Дзержинский спустился со своей полки, оделся, отворил дверь (по-тюремному - осторожно) и проскользнул в коридор.
Проводники стояли на платформе, курили в кулак, молча смотрели в голову состава, иногда поднимаясь на носки.
– Кого поймали?
– спросил Дзержинский.
Проводники вздрогнули: Дзержинский подошел неслышно, стоял в темноте дверного проема, не освещенный трепыхающимся светом фонаря.
– Не извольте тревожиться, ваш сиясь. Скоро поедем.
– А что случилось?
– Да вы отдыхайте, отдыхайте...
Второй проводник, тот, что поменьше ростом, посуше в плечах, зло поморщился:
– Бузу затеяли артельные, что насыпь новую сыпят. Рвань поганая, мужичье темное...
Дзержинский спрыгнул на перрон, вдохнул прогорклый вокзальный воздух.
– Скоро разгонят, - продолжал угодничать маленький проводник.
– Если б днем, стрелять можно, а так опасаются пассажиров тревожить. Уговаривают.
Дзержинский поежился зябко, спросил, где буфет. Маленький проводник предложил сбегать, но пассажир отрицательно покачал головой:
– Я люблю ночные буфеты. Без меня не уедете?
– Никак нет, ваш сиясь, - ответил маленький и, легко вспрыгнув наверх, достал красную слюду, укрепил ее на фонаре и пояснил: - Не извольте тревожиться, мы сигнал укрепили, значит, для вас три раза гудочек будет или я добегу.
– Хорошо.
Дзержинский по привычке хотел было огладить усы, но руку даже не поднял, контролировал себя отменно: будучи связанными с охранкой, проводники международного состава сразу б могли приметить, что пассажир не привык к своей бритой, актерской внешности.

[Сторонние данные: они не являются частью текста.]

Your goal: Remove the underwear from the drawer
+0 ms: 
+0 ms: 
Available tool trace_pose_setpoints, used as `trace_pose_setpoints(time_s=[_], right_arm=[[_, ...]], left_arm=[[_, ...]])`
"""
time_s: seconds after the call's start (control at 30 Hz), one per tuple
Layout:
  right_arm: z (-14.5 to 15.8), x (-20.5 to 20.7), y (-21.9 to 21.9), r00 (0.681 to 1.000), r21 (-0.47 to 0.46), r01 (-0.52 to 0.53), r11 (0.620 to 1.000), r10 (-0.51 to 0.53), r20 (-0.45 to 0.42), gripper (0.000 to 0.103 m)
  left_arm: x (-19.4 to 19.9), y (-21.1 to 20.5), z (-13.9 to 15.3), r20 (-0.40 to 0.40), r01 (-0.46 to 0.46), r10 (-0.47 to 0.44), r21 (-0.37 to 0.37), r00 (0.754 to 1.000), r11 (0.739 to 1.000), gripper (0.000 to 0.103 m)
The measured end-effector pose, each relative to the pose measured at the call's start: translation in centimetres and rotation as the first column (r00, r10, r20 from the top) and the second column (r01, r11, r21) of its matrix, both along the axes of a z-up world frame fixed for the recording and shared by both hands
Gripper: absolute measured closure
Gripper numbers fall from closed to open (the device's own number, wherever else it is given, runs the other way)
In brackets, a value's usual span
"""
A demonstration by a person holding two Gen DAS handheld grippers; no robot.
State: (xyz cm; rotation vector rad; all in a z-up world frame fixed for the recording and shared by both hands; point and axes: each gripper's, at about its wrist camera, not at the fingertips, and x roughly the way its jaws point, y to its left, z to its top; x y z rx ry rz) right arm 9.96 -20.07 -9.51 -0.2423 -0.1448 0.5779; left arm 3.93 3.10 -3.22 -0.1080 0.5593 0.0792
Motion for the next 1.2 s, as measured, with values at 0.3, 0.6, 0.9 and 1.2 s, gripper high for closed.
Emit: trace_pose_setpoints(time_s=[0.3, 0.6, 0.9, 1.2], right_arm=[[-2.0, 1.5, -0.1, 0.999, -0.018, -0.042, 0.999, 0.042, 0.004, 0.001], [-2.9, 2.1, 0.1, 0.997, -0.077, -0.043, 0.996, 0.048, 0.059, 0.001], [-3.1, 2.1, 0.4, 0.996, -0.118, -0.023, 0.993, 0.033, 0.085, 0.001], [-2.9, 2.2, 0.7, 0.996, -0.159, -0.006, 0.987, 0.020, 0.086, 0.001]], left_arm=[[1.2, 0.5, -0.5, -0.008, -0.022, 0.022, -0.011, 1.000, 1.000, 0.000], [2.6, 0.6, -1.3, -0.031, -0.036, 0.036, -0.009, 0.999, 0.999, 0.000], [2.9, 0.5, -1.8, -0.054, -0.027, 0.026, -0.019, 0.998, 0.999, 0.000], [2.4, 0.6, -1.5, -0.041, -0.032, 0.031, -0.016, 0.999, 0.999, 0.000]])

Он пошел вдоль перрона в голову состава, туда, где метались быстрые тени и чем ближе, тем явственнее слышались приглушенные голоса многих людей, шарканье подошв и тихие, но свирепые выкрики жандармских команд.
Чем ближе шел к голове состава Дзержинский, тем явственнее он слышал, как кто-то, видно молодой еще, повторял надрывно:
– Мы добром просим, добром просим мы! Мы просим подобру - детей кормить не можем, у нас хлеба нет, мы просим добром хозяев! Мы по-доброму бьем челом! Правду я говорю, люди?
Толпа отвечала неразборчиво - тяжким общим выдохом.
"На Руси так всегда было, - подумал Дзержинский, - кто-то один, кому вверяли свои надежды, требовал, другие - ждали молча. Впрочем, когда требовал Кромвель, британцы тоже хранили тишину".
– Правее тесни, тесни правее!
– слышался хриплый, тихий п е р е г о в о р.
"Жандармы, - понял Дзержинский.
– Не хотят "тревожить" пассажиров стрельбой, мерзавцы, просто теснят народ, силой теснят, чтобы освободить путь".
– Пропустите поезд, который раз говорю! Потом соберемся кругом и все по-нашему, по-православному решим. Верно я говорю, господин офицер?
– Верно, господин управляющий, верно! Правее берите, ребята, правее! командовал офицер.
– Господи, чего ж бьешь-та меня? За что? Я ж миром хлеба прошу, я ж в ноженьки кланяюсь от люда артельного. Ой, руку-то не верти, не верти!
Двое жандармов вырвали из толпы того, видно, кто кричал жалостливо, молил о хлебе. Его потащили мимо Дзержинского, низко опустив ему голову, заломив руки за спину так, что тело человека сделалось похожим на птичье - такое же худое, беззащитное, и руки, как крылья, - вверх.